| TASK DESCRIPTION |
Exactly as written, output the lines below starting from the first and ending with the line that contains "(349, 180) to (318, 222): 0.10"; omit pictures.
START GIVEN INFORMATION
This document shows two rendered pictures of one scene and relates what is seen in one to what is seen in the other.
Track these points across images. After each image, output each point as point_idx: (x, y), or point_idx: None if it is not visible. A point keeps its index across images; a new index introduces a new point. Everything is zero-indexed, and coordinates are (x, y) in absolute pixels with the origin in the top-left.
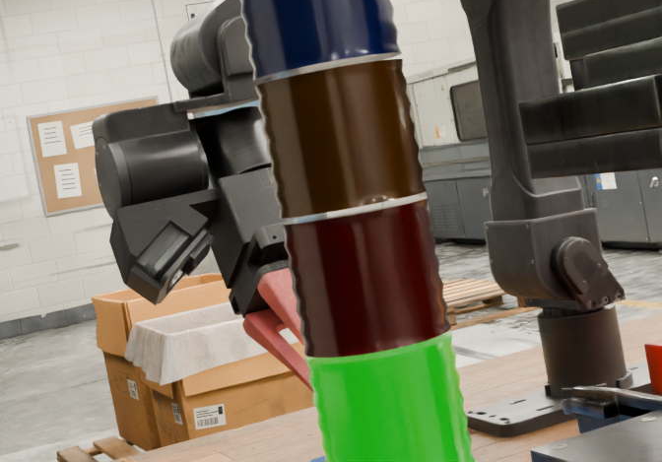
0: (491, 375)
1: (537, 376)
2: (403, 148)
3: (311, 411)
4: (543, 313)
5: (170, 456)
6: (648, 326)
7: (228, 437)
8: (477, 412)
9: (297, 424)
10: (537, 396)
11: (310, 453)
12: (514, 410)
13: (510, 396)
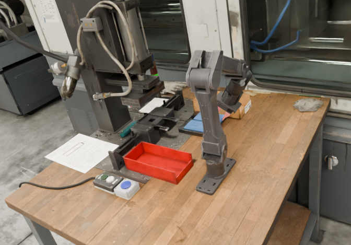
0: (262, 189)
1: (245, 188)
2: None
3: (293, 164)
4: None
5: (296, 141)
6: (245, 237)
7: (295, 149)
8: (232, 160)
9: (285, 158)
10: (225, 168)
11: (259, 147)
12: (224, 161)
13: (240, 176)
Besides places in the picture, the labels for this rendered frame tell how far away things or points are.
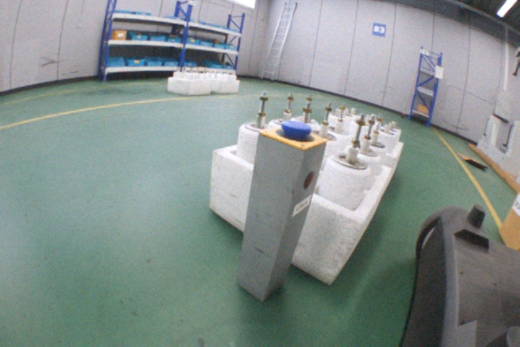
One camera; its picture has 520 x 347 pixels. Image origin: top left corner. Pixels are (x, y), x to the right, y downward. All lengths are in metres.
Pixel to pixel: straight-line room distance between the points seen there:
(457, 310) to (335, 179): 0.33
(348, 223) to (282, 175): 0.19
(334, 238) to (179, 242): 0.34
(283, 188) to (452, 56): 6.88
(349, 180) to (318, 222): 0.10
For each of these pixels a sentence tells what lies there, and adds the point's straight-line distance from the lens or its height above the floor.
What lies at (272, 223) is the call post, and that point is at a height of 0.19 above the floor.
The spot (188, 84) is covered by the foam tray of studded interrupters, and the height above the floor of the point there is 0.13.
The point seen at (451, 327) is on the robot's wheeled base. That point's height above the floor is 0.18.
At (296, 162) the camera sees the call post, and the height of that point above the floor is 0.30.
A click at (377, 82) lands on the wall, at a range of 6.83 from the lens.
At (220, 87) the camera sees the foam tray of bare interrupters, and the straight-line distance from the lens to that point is 3.05.
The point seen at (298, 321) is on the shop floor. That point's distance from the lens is 0.46.
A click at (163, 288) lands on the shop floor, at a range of 0.48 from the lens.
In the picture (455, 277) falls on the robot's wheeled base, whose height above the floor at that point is 0.19.
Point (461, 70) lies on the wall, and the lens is 7.04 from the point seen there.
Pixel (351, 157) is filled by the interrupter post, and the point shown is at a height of 0.26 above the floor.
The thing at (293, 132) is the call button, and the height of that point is 0.32.
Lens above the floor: 0.39
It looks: 20 degrees down
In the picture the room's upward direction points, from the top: 9 degrees clockwise
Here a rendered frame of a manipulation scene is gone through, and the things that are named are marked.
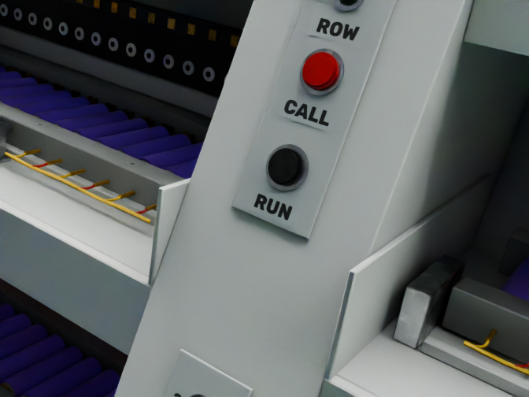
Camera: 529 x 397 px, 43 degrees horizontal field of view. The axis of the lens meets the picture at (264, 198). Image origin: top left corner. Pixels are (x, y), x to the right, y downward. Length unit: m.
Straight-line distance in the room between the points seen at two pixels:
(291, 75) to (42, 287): 0.18
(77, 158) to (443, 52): 0.24
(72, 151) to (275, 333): 0.20
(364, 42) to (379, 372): 0.14
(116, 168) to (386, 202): 0.19
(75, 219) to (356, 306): 0.18
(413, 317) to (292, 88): 0.12
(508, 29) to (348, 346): 0.14
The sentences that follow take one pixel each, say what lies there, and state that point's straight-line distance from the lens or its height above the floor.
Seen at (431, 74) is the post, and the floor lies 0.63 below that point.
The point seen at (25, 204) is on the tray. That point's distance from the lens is 0.40.
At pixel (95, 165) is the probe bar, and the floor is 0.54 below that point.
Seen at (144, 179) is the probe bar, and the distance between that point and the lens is 0.39.
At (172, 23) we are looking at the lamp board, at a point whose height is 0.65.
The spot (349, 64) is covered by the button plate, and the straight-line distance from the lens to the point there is 0.29.
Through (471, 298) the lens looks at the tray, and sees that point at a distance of 0.33.
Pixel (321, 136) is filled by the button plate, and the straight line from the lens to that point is 0.28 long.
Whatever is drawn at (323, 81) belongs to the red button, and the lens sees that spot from 0.28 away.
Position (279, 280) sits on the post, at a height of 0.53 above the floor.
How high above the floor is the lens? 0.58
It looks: 4 degrees down
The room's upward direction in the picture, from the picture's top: 20 degrees clockwise
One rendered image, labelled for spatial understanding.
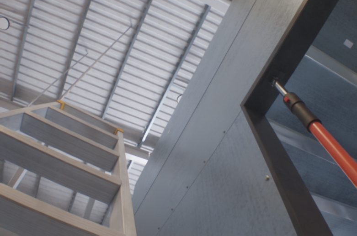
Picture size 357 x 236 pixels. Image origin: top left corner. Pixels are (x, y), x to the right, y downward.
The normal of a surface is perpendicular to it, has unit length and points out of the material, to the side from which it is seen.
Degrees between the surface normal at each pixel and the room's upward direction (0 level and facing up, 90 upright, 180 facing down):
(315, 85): 180
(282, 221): 90
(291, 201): 90
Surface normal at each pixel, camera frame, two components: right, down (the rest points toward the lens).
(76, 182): 0.00, 0.44
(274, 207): -0.90, -0.39
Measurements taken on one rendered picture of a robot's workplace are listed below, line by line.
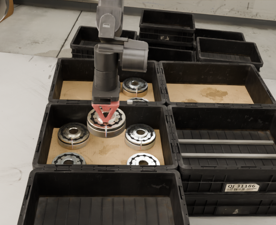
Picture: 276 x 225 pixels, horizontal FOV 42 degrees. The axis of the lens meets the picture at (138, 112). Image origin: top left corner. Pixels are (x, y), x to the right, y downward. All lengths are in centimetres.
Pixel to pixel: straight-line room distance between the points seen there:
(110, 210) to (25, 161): 45
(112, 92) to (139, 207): 34
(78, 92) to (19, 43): 228
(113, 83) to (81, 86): 60
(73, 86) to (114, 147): 39
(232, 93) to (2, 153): 93
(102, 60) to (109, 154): 41
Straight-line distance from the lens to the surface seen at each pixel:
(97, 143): 121
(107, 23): 85
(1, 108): 162
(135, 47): 85
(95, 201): 105
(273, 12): 443
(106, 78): 87
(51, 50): 352
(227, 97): 151
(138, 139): 118
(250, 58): 261
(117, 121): 95
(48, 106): 121
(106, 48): 85
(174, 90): 149
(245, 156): 124
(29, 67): 188
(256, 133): 137
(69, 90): 145
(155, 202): 105
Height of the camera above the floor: 165
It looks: 37 degrees down
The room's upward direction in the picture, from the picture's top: 5 degrees clockwise
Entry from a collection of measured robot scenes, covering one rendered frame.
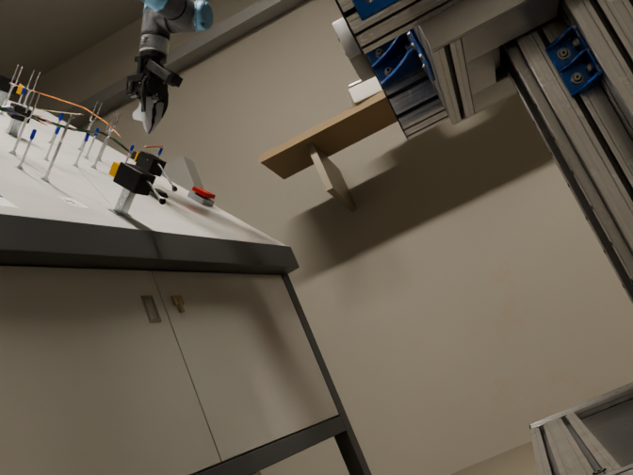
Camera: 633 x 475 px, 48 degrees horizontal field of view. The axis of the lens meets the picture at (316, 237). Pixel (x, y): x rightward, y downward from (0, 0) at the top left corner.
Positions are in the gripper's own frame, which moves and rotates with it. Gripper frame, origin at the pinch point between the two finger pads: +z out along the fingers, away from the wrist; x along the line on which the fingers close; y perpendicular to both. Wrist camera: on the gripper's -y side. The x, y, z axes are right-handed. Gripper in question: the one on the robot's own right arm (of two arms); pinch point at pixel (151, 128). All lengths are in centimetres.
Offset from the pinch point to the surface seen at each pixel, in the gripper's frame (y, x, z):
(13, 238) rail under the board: -41, 61, 37
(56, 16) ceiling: 171, -83, -95
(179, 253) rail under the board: -34, 20, 35
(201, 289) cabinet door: -32, 10, 41
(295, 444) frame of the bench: -47, -8, 73
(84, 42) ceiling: 183, -109, -93
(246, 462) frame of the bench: -50, 12, 74
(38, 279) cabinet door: -38, 54, 43
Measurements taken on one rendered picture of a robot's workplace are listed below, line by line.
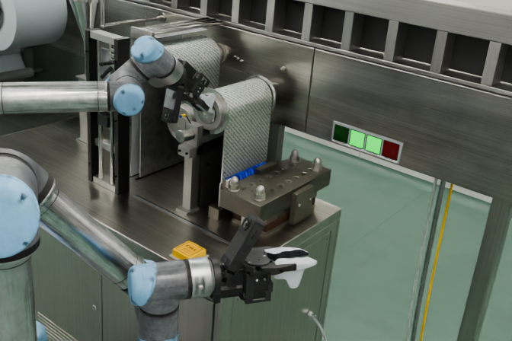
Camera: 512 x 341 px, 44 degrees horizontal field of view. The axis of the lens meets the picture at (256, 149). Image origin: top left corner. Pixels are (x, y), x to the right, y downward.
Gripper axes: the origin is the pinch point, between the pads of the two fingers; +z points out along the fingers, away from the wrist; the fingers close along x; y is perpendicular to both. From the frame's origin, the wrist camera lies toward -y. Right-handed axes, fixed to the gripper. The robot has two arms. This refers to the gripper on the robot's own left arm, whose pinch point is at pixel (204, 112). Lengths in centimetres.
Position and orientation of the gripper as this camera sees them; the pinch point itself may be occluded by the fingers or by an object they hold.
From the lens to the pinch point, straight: 194.2
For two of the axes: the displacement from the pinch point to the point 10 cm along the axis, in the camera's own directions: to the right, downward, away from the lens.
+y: 4.6, -8.7, 1.8
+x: -7.8, -3.0, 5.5
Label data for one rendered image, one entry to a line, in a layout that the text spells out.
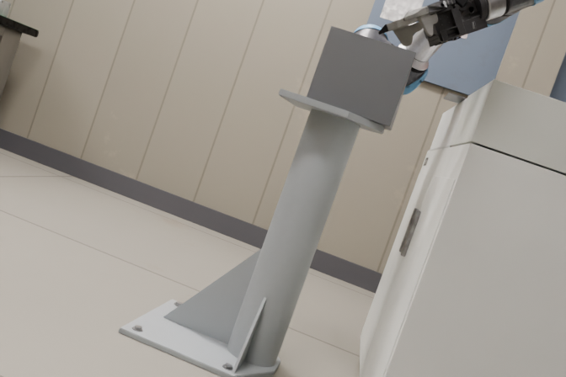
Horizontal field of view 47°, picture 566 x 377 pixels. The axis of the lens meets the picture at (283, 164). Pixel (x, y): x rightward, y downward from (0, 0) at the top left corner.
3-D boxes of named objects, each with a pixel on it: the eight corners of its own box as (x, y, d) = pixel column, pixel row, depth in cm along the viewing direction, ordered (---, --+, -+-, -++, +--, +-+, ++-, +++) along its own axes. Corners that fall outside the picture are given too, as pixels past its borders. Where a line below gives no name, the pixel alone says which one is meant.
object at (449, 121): (454, 158, 230) (468, 121, 230) (483, 156, 176) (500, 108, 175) (429, 150, 231) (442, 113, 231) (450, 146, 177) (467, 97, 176)
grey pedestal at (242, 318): (117, 332, 186) (210, 62, 182) (170, 302, 229) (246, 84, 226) (281, 402, 177) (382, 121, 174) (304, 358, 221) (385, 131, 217)
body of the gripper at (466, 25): (441, 42, 130) (493, 24, 132) (428, 1, 129) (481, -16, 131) (426, 48, 138) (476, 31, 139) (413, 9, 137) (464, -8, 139)
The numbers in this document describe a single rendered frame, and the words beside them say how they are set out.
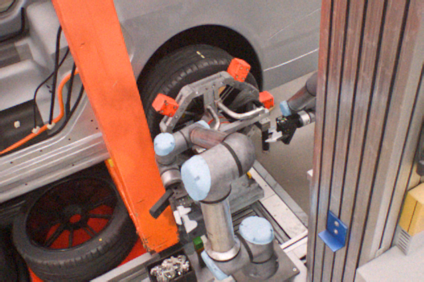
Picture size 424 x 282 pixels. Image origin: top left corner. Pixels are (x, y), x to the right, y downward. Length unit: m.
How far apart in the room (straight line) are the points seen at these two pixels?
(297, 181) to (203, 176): 1.97
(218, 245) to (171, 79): 0.95
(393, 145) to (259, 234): 0.71
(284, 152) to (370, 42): 2.45
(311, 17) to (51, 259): 1.88
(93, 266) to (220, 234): 1.14
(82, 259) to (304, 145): 1.83
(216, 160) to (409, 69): 0.57
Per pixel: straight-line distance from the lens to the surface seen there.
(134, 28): 2.06
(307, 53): 2.68
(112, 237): 2.35
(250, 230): 1.55
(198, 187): 1.18
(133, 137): 1.67
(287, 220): 2.79
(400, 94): 0.89
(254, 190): 2.85
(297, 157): 3.26
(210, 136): 1.44
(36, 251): 2.46
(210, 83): 2.09
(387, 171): 1.02
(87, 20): 1.41
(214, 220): 1.34
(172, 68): 2.17
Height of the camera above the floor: 2.30
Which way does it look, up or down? 41 degrees down
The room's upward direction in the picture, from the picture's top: 9 degrees counter-clockwise
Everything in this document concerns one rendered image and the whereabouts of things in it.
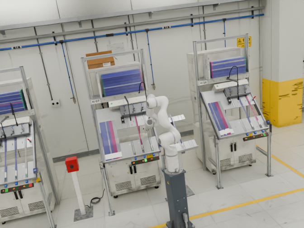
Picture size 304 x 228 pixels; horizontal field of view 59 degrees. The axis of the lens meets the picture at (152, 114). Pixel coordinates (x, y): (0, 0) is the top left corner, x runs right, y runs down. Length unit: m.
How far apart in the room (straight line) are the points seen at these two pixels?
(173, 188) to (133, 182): 1.02
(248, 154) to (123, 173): 1.81
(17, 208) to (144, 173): 1.66
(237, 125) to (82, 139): 2.87
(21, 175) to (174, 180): 1.71
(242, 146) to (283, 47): 2.19
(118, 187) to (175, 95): 2.25
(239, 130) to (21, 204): 2.92
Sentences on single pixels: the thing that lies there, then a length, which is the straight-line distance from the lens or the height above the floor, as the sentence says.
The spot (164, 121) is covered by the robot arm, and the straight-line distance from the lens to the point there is 2.69.
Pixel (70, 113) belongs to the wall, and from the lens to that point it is 5.08.
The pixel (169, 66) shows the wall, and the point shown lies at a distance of 5.11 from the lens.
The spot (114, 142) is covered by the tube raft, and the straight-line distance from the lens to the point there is 3.31.
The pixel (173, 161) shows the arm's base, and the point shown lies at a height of 0.83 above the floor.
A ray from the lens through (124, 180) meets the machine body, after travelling 3.74.
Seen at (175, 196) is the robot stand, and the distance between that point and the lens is 2.92.
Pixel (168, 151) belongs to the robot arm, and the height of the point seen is 0.94.
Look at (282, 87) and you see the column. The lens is 5.61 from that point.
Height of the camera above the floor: 2.11
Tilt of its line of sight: 17 degrees down
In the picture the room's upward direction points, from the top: 8 degrees counter-clockwise
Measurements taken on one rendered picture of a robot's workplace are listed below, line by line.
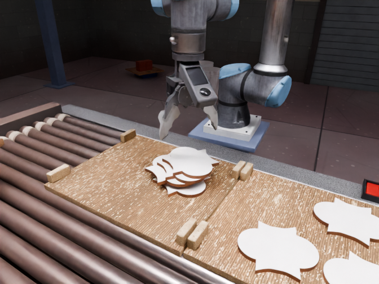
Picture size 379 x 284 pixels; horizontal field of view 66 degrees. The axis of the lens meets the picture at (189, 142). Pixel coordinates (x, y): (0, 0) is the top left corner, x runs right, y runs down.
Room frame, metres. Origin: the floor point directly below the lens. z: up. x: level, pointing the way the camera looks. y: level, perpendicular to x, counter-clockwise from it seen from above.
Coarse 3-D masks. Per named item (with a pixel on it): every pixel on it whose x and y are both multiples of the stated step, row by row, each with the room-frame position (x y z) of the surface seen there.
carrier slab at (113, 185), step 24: (120, 144) 0.83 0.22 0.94; (144, 144) 0.83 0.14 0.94; (168, 144) 0.84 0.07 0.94; (72, 168) 0.68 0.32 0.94; (96, 168) 0.69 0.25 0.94; (120, 168) 0.69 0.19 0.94; (144, 168) 0.69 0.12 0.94; (216, 168) 0.70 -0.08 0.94; (72, 192) 0.58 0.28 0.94; (96, 192) 0.58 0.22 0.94; (120, 192) 0.58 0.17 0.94; (144, 192) 0.58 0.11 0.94; (216, 192) 0.59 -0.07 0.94; (120, 216) 0.49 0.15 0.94; (144, 216) 0.50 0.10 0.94; (168, 216) 0.50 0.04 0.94; (192, 216) 0.50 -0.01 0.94; (168, 240) 0.43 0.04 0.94
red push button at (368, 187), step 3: (369, 183) 0.65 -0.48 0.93; (366, 186) 0.64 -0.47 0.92; (369, 186) 0.63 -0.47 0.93; (372, 186) 0.63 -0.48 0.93; (375, 186) 0.63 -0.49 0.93; (378, 186) 0.63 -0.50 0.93; (366, 189) 0.62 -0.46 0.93; (369, 189) 0.62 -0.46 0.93; (372, 189) 0.62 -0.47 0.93; (375, 189) 0.62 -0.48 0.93; (378, 189) 0.62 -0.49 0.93; (366, 192) 0.61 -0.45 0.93; (369, 192) 0.61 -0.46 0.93; (372, 192) 0.61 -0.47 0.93; (375, 192) 0.61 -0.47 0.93; (378, 192) 0.61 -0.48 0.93; (375, 195) 0.60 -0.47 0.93; (378, 195) 0.60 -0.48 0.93
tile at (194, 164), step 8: (176, 152) 0.69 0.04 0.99; (184, 152) 0.69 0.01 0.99; (192, 152) 0.69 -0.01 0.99; (200, 152) 0.70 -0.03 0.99; (168, 160) 0.65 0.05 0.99; (176, 160) 0.65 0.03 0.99; (184, 160) 0.65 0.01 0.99; (192, 160) 0.65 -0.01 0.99; (200, 160) 0.65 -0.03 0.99; (208, 160) 0.65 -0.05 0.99; (176, 168) 0.61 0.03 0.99; (184, 168) 0.61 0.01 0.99; (192, 168) 0.61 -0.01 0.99; (200, 168) 0.61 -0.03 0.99; (208, 168) 0.61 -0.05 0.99; (192, 176) 0.58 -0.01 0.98; (200, 176) 0.58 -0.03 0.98
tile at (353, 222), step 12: (324, 204) 0.54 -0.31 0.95; (336, 204) 0.54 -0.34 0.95; (348, 204) 0.54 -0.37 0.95; (324, 216) 0.49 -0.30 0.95; (336, 216) 0.49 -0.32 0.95; (348, 216) 0.49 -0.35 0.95; (360, 216) 0.50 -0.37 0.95; (372, 216) 0.50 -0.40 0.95; (336, 228) 0.46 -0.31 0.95; (348, 228) 0.46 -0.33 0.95; (360, 228) 0.46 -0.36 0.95; (372, 228) 0.46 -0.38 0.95; (360, 240) 0.43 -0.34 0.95; (372, 240) 0.43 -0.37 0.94
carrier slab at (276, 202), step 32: (256, 192) 0.59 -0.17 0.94; (288, 192) 0.59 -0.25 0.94; (320, 192) 0.59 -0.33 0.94; (224, 224) 0.48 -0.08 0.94; (256, 224) 0.48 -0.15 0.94; (288, 224) 0.48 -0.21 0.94; (320, 224) 0.48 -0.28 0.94; (192, 256) 0.39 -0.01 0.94; (224, 256) 0.39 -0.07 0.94; (320, 256) 0.39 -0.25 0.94
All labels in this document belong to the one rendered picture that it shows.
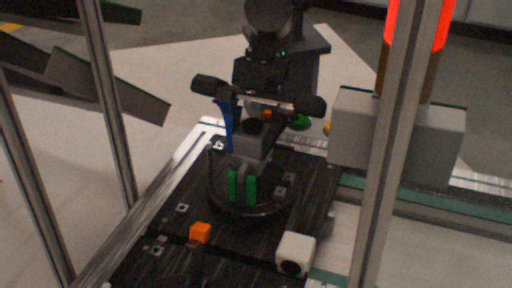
END GIVEN INFORMATION
| RESPONSE TO THIS EXERCISE |
This document shows two rendered pictures of one scene and relates what is seen in one to what is seen in the other.
Track these points across images. After each image, output each point as point_idx: (x, y), or point_idx: None if it is not visible. A point keeps its index across images; a new index introduces a new point. Everything is zero-indexed, and coordinates are (x, y) in absolute pixels with the origin in the top-left.
0: (491, 375)
1: (537, 376)
2: (403, 148)
3: (311, 411)
4: (543, 313)
5: (170, 456)
6: (648, 326)
7: (228, 437)
8: (477, 412)
9: (297, 424)
10: (537, 396)
11: (310, 453)
12: (514, 410)
13: (510, 396)
0: (262, 189)
1: (245, 188)
2: None
3: (293, 164)
4: None
5: (296, 141)
6: (245, 237)
7: (295, 149)
8: (232, 160)
9: (285, 158)
10: (225, 168)
11: (259, 147)
12: (224, 161)
13: (240, 176)
Besides places in the picture, the labels for this rendered frame tell how far away things or points are.
One camera; its picture has 520 x 347 pixels. Image origin: top left corner. Pixels are (x, y), x to the right, y downward. All lengths are in metres.
Pixel to pixel: straight-line room distance between the points seen there:
(457, 310) to (335, 179): 0.33
(348, 223) to (282, 175): 0.19
(334, 238) to (179, 242): 0.34
(283, 188) to (452, 56): 6.88
(349, 180) to (318, 222): 0.10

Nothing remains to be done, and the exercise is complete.